Vete, desaparece, o déjame respirar al menos
Arremetió contra el recuerdo de todas las formas que se le ocurrió. Intentó ahogarlo en alcohol o aturdirla con música. El alcohol le dio un poco más de resultado, pero no quería, no debía mantenerse ebrio por siempre (poder siempre se puede). La música ayudaba también, sobre todo cuando cantaba las letras como un loco mientras caminaba por las calles, o cuando podía encerrarse en la pieza que tenía al fondo del patio de la casa a maltratar una vieja batería. Pero tampoco debía vivir hundido allí, siempre estaban las obligaciones, las necesidades. Los libros no servían porque no lo absorbían lo suficiente, igual que el trabajo, aunque se atorara de él. Las reuniones sociales le permitían reír, discutir, bardear, pero cuando le tocaba escuchar hacía muecas, gruñía o miraba al techo suspirando porque una vez mas el recuerdo venía a morderlo. A veces se mordía o pellizcaba una parte del cuerpo, esperando que el dolor lograra ahuyentar el recuerdo, pero resultaba una solución muy pasajera. Buscar ayuda no era posible porque el psicólogo que hablara su idioma más cercano debía estar a miles de kilómetros de distancia, y se sentía muy avergonzado de contárselo a cualquiera de los pocos amigos que tenía a mano.
La situación comenzaba a ponerse desesperada, el tiempo pasaba y el recuerdo volvía y volvía, mordiendo siempre. Es como si estuviera muy cómodo sentado sobre su cerebro, y que cuando se aburría simplemente estiraba la mano, tiraba un poco de la masa gris, se lo llevaba a la boca y mordía, siempre con la misma intensidad, uno no sabría decir si fuerte o suave, no hacía diferencia, el resultado era el mismo.

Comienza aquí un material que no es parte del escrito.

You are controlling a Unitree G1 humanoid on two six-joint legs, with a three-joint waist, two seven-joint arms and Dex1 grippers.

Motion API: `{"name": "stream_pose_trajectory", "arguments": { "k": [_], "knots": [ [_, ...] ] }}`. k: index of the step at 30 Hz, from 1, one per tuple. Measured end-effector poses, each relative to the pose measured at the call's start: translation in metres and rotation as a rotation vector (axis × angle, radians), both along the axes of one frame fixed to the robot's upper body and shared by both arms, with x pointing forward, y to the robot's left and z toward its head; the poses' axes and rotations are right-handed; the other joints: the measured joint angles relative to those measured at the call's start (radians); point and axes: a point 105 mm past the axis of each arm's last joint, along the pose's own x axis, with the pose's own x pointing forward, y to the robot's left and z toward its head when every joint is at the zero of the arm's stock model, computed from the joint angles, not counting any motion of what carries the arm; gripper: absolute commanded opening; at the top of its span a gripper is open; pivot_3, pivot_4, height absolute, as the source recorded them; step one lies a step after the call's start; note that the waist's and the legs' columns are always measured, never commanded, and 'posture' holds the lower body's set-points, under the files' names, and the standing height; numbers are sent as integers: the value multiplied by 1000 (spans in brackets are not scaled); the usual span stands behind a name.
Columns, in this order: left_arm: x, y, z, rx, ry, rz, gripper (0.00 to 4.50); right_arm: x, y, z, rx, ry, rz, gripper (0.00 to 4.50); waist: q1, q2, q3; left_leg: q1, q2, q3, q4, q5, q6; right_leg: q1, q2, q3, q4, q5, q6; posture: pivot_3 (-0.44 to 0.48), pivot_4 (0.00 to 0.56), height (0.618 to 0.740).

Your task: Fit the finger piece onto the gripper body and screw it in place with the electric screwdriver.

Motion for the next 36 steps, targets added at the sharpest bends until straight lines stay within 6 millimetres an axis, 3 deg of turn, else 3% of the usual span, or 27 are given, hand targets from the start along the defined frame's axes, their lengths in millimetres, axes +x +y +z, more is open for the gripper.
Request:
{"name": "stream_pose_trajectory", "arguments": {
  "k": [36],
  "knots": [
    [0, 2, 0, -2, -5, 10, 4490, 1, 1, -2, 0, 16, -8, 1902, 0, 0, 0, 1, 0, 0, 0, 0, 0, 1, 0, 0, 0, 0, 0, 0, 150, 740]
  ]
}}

Y soltaba, riendo, señalando con el dedo el lugar donde
los recuerdos se proyectan y decía "mirá lo que hiciste, pelotudo". Lo volvía loco no poder quitárselo de encima, no poder archivarlo en un cajón polvoriento.
Lo último que se le ocurrió fue una técnica que llevaba años sin usar, simplemente porque no lo había necesitado. Durante años había hecho uso extenso de ella, produciendo como desquiciado, a veces en el medio de la noche, a oscuras, sentado en la cama, escribiendo sin ver las palabras, simplemente vocando en crudo aquello que lo perseguía, lo atormentaba, lo mantenía despierto por las noches. Y volvió a escribir, pero ya no tan en crudo, sino, esta vez, procesando, amasando, cubriendo, esquivando el recuerdo. Probablemente no estaba listo para ver escrito en crudo la imagen que conocía tan bien. Y ahora, mientras escribía la última frase, rogaba que fuera suficiente, que se fuera, que desaparezca o que al menos le diera tiempo para recuperarse.